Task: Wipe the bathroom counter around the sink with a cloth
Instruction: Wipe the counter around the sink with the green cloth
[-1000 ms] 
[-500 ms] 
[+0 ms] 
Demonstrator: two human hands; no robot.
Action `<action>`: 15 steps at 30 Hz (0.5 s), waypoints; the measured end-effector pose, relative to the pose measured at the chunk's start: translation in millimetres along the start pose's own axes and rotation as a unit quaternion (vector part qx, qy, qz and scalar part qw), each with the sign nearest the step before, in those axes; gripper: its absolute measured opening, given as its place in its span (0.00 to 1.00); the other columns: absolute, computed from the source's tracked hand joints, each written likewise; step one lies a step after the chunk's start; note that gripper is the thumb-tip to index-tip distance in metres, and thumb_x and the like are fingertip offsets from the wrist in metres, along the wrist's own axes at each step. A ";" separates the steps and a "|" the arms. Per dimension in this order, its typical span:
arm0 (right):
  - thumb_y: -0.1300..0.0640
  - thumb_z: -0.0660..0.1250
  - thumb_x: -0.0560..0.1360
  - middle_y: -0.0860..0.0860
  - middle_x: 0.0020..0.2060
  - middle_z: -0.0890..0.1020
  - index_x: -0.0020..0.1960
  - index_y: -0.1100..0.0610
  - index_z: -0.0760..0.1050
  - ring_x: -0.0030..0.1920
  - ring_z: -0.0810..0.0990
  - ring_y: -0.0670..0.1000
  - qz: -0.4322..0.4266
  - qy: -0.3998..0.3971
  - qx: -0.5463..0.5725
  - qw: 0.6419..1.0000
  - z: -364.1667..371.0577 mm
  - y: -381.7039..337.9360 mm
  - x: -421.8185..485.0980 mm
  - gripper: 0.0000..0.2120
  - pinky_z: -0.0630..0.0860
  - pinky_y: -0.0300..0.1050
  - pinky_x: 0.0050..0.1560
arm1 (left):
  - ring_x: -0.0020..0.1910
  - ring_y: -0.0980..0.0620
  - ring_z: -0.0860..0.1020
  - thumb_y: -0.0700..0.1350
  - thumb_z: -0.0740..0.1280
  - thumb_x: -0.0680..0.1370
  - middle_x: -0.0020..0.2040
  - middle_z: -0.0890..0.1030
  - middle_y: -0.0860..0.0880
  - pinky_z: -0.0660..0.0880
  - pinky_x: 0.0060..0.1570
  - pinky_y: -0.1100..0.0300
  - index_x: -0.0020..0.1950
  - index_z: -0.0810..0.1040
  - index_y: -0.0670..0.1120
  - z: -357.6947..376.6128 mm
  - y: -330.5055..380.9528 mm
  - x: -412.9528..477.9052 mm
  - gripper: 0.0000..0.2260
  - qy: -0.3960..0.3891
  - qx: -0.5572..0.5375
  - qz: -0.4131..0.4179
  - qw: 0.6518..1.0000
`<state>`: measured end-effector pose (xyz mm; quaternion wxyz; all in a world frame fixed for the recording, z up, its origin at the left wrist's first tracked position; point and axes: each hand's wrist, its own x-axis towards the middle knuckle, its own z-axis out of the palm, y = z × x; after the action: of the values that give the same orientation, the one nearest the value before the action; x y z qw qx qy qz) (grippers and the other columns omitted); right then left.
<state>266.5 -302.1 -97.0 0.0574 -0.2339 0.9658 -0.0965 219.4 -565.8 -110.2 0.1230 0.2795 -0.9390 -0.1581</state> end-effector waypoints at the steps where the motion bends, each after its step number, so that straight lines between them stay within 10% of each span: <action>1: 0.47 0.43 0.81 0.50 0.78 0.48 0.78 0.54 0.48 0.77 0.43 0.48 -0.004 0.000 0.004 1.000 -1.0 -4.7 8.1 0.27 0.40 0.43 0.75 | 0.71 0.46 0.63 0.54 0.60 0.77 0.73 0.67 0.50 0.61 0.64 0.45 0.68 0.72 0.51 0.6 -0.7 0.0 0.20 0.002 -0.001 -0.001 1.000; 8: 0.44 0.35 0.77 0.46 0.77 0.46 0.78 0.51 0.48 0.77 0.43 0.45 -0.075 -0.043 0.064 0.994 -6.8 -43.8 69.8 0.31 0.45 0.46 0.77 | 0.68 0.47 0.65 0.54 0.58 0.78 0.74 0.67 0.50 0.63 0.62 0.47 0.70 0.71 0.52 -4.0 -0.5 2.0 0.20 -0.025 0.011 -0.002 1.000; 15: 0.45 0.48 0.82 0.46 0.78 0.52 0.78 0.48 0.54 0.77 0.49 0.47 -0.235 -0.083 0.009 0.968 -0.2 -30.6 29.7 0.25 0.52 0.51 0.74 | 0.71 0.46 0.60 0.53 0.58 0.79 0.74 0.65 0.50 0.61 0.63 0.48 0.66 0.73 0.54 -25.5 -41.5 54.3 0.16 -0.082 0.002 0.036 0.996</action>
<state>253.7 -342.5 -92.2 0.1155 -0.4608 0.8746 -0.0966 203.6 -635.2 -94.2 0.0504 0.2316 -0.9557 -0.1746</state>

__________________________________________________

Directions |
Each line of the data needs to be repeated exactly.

Exercise output |
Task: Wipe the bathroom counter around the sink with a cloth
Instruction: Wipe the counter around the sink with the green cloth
[-1000 ms] 
[-500 ms] 
[+0 ms] 
Demonstrator: two human hands; no robot.
Action `<action>`: 15 steps at 30 Hz (0.5 s), waypoints; the measured end-effector pose, relative to the pose measured at the chunk's start: translation in millimetres along the start pose's own axes and rotation as a unit quaternion (vector part qx, qy, qz and scalar part qw), each with the sign nearest the step before, in those axes; gripper: its absolute measured opening, given as its place in its span (0.00 to 1.00); the other columns: absolute, computed from the source's tracked hand joints, each written likewise; step one lies a step after the chunk's start; note that gripper is the thumb-tip to index-tip distance in metres, and thumb_x and the like are fingertip offsets from the wrist in metres, along the wrist's own axes at each step. A ";" separates the steps and a "|" the arms. Per dimension in this order, its typical span:
arm0 (right):
  - thumb_y: -0.1300..0.0640
  - thumb_z: -0.0660..0.1250
  - thumb_x: -0.0560..0.1360
  - middle_y: -0.0860..0.0860
  - middle_x: 0.0020..0.2060
  - middle_z: -0.0890..0.1020
  - index_x: -0.0020..0.1960
  - index_y: -0.1100..0.0610
  - index_z: -0.0760..0.1050
  - ring_x: -0.0030..0.1920
  - ring_z: -0.0810..0.0990
  - ring_y: -0.0670..0.1000
  - qz: -0.4322..0.4266
  - qy: -0.3998..0.3971
  - qx: -0.5463..0.5725
  - qw: 0.6419..1.0000
  - z: -364.1667..371.0577 mm
  - y: -381.7039..337.9360 mm
  - x: -421.8185..485.0980 mm
  - gripper: 0.0000..0.2120
  - pinky_z: -0.0630..0.0860
  - pinky_y: -0.0300..0.1050
  - pinky_x: 0.0050..0.1560
arm1 (left):
  - ring_x: -0.0020..0.1910
  - ring_y: -0.0980..0.0620
  - ring_z: -0.0860..0.1020
  - thumb_y: -0.0700..0.1350
  - thumb_z: -0.0740..0.1280
  - thumb_x: -0.0680..0.1370
  - middle_x: -0.0020..0.2040
  - middle_z: -0.0890..0.1030
  - middle_y: -0.0860..0.0880
  - pinky_z: -0.0660..0.0880
  - pinky_x: 0.0060..0.1570
  - pinky_y: -0.1100..0.0300
  - index_x: -0.0020..0.1950
  - index_z: -0.0810..0.1040
  - index_y: -0.0670..0.1120
  - z: -357.6947..376.6128 mm
  - y: -330.5055..380.9528 mm
  - x: -412.9528..477.9052 mm
  - gripper: 0.0000..0.2260
  - qy: -0.3960..0.3891
  - qx: -0.5572..0.5375
  - qz: -0.4131..0.4179
  - qw: 0.6518..1.0000
`<state>`: measured end-effector pose (xyz mm; quaternion wxyz; all in a world frame fixed for the recording, z up, its origin at the left wrist's first tracked position; point and axes: each hand's wrist, its own x-axis towards the middle knuckle, its own z-axis out of the palm, y = z × x; after the action: of the values that give the same orientation, the one nearest the value before the action; x y z qw qx qy qz) (grippers and the other columns omitted); right then left.
<state>266.5 -302.1 -97.0 0.0574 -0.2339 0.9658 -0.0965 219.4 -565.8 -110.2 0.1230 0.2795 -0.9390 -0.1581</state> end-effector waypoints at the steps where the motion bends, each after its step number, so that straight lines between them stay within 10% of each span: <action>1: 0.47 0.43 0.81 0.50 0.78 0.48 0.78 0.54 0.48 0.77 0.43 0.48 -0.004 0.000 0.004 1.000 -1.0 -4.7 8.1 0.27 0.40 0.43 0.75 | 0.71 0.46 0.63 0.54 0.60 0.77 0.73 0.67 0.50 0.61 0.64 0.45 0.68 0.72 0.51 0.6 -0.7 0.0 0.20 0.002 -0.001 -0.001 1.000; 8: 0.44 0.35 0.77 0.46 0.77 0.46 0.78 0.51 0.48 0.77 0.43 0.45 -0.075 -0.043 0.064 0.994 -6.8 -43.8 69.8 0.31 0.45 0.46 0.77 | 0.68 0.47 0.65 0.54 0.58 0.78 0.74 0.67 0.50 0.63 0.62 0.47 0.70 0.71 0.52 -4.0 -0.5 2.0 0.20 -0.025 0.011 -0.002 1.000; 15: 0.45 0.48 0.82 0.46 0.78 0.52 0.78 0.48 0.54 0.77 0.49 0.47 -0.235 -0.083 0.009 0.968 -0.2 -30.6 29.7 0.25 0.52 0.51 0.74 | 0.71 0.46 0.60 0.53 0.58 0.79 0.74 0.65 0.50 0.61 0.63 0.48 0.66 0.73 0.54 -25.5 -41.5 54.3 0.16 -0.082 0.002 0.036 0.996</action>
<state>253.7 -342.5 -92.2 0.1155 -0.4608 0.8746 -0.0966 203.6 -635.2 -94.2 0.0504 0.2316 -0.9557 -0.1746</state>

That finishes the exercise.